[Dataset excerpts]
========================

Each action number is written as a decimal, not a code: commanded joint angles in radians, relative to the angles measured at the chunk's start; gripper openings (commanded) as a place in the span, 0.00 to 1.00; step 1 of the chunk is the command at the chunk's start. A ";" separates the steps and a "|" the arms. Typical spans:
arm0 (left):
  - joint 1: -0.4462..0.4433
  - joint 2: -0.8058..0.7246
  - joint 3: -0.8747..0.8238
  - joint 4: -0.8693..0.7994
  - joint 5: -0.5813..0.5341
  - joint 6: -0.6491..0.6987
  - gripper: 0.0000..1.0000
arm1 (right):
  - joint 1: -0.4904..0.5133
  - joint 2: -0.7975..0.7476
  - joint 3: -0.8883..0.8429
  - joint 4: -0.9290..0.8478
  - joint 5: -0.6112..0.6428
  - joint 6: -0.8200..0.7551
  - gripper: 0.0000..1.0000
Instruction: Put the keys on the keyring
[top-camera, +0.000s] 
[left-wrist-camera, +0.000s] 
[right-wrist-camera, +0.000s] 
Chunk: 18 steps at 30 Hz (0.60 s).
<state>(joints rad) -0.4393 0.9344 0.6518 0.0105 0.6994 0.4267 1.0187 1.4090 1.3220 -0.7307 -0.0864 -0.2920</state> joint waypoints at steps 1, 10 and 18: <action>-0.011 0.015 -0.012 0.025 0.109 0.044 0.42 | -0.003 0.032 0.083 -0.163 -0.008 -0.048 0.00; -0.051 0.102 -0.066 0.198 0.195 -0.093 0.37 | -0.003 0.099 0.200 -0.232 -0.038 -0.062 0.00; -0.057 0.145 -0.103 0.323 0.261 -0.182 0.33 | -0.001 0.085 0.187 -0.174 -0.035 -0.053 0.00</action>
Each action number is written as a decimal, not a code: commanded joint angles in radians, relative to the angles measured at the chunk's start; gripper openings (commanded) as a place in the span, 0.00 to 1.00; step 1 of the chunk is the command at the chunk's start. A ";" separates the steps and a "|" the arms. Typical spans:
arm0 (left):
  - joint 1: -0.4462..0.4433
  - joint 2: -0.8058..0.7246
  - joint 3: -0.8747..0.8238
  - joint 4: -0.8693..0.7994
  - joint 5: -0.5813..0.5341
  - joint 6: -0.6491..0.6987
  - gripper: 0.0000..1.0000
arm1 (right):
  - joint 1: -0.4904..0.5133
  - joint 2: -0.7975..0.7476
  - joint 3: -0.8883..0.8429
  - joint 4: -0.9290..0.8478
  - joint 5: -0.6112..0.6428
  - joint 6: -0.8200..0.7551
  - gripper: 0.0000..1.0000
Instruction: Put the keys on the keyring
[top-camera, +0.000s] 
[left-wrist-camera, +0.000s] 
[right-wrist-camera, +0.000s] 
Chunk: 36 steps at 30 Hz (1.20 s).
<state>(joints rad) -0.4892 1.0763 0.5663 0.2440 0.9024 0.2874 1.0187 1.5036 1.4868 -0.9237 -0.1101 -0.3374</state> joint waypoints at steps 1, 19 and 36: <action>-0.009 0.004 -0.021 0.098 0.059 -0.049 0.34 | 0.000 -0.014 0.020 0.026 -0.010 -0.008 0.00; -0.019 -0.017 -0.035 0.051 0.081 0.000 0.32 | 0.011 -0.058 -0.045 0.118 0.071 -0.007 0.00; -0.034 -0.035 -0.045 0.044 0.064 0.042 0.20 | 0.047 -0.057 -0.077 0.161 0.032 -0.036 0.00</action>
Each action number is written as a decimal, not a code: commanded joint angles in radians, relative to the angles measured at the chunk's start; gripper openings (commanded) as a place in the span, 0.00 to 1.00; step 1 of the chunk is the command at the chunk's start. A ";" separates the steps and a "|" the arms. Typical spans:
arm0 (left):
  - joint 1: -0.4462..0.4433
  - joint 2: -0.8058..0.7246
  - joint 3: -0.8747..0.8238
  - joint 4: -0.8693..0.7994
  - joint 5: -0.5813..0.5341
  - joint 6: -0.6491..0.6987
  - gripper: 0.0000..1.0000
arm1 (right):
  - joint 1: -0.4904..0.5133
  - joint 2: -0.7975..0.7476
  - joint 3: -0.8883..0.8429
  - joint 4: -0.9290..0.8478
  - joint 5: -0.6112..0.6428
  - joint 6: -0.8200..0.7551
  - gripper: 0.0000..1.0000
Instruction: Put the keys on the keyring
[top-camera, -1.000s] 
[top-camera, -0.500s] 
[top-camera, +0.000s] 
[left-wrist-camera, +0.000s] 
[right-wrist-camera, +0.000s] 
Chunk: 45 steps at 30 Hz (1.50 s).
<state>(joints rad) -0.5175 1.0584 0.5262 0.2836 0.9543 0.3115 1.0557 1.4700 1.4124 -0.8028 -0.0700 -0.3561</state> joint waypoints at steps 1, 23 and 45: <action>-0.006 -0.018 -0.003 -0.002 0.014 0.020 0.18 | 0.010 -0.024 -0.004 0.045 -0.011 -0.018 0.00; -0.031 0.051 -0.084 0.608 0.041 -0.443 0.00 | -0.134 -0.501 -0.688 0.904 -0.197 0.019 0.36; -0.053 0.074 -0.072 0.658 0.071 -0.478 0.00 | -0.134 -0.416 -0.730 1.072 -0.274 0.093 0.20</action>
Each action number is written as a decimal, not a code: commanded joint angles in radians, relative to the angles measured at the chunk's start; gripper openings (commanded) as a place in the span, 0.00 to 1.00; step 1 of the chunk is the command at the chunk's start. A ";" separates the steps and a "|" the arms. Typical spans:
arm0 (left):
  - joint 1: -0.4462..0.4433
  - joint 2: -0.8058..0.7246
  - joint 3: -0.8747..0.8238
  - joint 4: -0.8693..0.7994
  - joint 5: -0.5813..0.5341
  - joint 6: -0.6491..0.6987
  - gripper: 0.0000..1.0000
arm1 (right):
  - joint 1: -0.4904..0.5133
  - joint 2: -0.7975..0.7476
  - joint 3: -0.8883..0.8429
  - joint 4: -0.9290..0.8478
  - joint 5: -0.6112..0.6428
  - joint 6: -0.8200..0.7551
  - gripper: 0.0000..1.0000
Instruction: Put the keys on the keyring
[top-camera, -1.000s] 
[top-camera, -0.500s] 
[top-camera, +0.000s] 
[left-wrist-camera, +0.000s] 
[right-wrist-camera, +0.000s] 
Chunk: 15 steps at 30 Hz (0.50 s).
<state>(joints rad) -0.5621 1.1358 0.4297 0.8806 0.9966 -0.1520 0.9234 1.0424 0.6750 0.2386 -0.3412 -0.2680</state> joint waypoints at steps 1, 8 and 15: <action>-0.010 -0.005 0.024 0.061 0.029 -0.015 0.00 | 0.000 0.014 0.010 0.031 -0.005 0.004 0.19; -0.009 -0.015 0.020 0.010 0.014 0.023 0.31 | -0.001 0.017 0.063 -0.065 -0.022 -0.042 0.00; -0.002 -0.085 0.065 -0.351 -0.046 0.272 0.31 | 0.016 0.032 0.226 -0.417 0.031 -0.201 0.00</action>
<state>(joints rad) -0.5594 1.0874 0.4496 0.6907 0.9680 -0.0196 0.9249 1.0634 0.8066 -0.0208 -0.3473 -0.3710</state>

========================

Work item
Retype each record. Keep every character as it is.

Task result
Each action number is written as a decimal, not a code: commanded joint angles in radians, relative to the angles measured at the chunk's start; gripper openings (commanded) as a place in the span, 0.00 to 1.00; step 1 of the chunk is the command at the chunk's start. A ";" separates the steps and a "|" the arms. Typical spans:
arm0 (left):
  - joint 1: -0.4462..0.4433
  - joint 2: -0.8058..0.7246
  - joint 3: -0.8747..0.8238
  - joint 4: -0.8693..0.7994
  - joint 5: -0.5813..0.5341
  - joint 6: -0.6491..0.6987
  - gripper: 0.0000..1.0000
arm1 (right):
  - joint 1: -0.4904..0.5133
  - joint 2: -0.7975..0.7476
  - joint 3: -0.8883..0.8429
  - joint 4: -0.9290..0.8478
  - joint 5: -0.6112..0.6428
  - joint 6: -0.8200..0.7551
  - gripper: 0.0000..1.0000
Instruction: Put the keys on the keyring
[top-camera, +0.000s] 
[left-wrist-camera, +0.000s] 
[right-wrist-camera, +0.000s] 
Chunk: 18 steps at 30 Hz (0.60 s).
<state>(joints rad) -0.4393 0.9344 0.6518 0.0105 0.6994 0.4267 1.0187 1.4090 1.3220 -0.7307 -0.0864 -0.2920</state> joint waypoints at steps 1, 10 and 18: <action>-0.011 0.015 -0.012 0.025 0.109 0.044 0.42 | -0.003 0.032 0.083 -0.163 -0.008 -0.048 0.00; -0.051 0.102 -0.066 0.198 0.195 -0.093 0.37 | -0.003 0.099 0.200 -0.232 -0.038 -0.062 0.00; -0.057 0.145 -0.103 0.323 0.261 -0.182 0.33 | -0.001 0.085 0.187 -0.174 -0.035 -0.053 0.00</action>
Each action number is written as a decimal, not a code: commanded joint angles in radians, relative to the angles measured at the chunk's start; gripper openings (commanded) as a place in the span, 0.00 to 1.00; step 1 of the chunk is the command at the chunk's start. A ";" separates the steps and a "|" the arms. Typical spans:
arm0 (left):
  - joint 1: -0.4462..0.4433
  - joint 2: -0.8058..0.7246
  - joint 3: -0.8747..0.8238
  - joint 4: -0.8693..0.7994
  - joint 5: -0.5813..0.5341
  - joint 6: -0.6491..0.6987
  - gripper: 0.0000..1.0000
arm1 (right):
  - joint 1: -0.4904..0.5133
  - joint 2: -0.7975..0.7476
  - joint 3: -0.8883..0.8429
  - joint 4: -0.9290..0.8478
  - joint 5: -0.6112..0.6428
  - joint 6: -0.8200..0.7551
  - gripper: 0.0000..1.0000
Instruction: Put the keys on the keyring
[top-camera, +0.000s] 
[left-wrist-camera, +0.000s] 
[right-wrist-camera, +0.000s] 
Chunk: 36 steps at 30 Hz (1.20 s).
<state>(joints rad) -0.4892 1.0763 0.5663 0.2440 0.9024 0.2874 1.0187 1.5036 1.4868 -0.9237 -0.1101 -0.3374</state> joint waypoints at steps 1, 19 and 36: <action>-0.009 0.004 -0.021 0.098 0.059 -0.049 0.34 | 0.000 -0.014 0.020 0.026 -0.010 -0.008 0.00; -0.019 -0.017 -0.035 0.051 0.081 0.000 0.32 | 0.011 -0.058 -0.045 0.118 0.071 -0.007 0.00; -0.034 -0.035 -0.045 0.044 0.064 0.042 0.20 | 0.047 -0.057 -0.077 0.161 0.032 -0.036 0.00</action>
Each action number is written as a decimal, not a code: commanded joint angles in radians, relative to the angles measured at the chunk's start; gripper openings (commanded) as a place in the span, 0.00 to 1.00; step 1 of the chunk is the command at the chunk's start. A ";" separates the steps and a "|" the arms. Typical spans:
arm0 (left):
  - joint 1: -0.4462..0.4433
  - joint 2: -0.8058..0.7246
  - joint 3: -0.8747..0.8238
  - joint 4: -0.8693..0.7994
  - joint 5: -0.5813..0.5341
  - joint 6: -0.6491..0.6987
  - gripper: 0.0000..1.0000
arm1 (right):
  - joint 1: -0.4904..0.5133
  - joint 2: -0.7975..0.7476
  - joint 3: -0.8883..0.8429
  - joint 4: -0.9290..0.8478
  - joint 5: -0.6112..0.6428
  - joint 6: -0.8200..0.7551
  - gripper: 0.0000..1.0000
Instruction: Put the keys on the keyring
[top-camera, -1.000s] 
[top-camera, -0.500s] 
[top-camera, +0.000s] 
[left-wrist-camera, +0.000s] 
[right-wrist-camera, +0.000s] 
Chunk: 45 steps at 30 Hz (1.50 s).
<state>(joints rad) -0.5175 1.0584 0.5262 0.2836 0.9543 0.3115 1.0557 1.4700 1.4124 -0.8028 -0.0700 -0.3561</state> joint waypoints at steps 1, 23 and 45: <action>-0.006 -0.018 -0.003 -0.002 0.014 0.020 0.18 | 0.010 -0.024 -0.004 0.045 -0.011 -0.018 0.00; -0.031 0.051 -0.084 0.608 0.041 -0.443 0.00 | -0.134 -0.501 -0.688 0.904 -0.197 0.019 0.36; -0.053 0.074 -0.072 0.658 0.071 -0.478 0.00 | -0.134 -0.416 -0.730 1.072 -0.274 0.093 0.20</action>
Each action number is written as a decimal, not a code: commanded joint angles in radians, relative to the angles measured at the chunk's start; gripper openings (commanded) as a place in the span, 0.00 to 1.00; step 1 of the chunk is the command at the chunk's start. A ";" separates the steps and a "|" the arms. Typical spans:
arm0 (left):
  - joint 1: -0.4462..0.4433
  - joint 2: -0.8058..0.7246
  - joint 3: -0.8747..0.8238
  - joint 4: -0.8693..0.7994
  - joint 5: -0.5813..0.5341
  - joint 6: -0.6491..0.6987
  - gripper: 0.0000..1.0000
arm1 (right):
  - joint 1: -0.4904..0.5133
  - joint 2: -0.7975..0.7476
  - joint 3: -0.8883..0.8429
  - joint 4: -0.9290..0.8478
  - joint 5: -0.6112..0.6428
  - joint 6: -0.8200..0.7551
  - gripper: 0.0000..1.0000
Instruction: Put the keys on the keyring
[top-camera, -1.000s] 
[top-camera, -0.500s] 
[top-camera, +0.000s] 
[left-wrist-camera, +0.000s] 
[right-wrist-camera, +0.000s] 
Chunk: 15 steps at 30 Hz (0.50 s).
<state>(joints rad) -0.5621 1.1358 0.4297 0.8806 0.9966 -0.1520 0.9234 1.0424 0.6750 0.2386 -0.3412 -0.2680</state> joint waypoints at steps 1, 8 and 15: <action>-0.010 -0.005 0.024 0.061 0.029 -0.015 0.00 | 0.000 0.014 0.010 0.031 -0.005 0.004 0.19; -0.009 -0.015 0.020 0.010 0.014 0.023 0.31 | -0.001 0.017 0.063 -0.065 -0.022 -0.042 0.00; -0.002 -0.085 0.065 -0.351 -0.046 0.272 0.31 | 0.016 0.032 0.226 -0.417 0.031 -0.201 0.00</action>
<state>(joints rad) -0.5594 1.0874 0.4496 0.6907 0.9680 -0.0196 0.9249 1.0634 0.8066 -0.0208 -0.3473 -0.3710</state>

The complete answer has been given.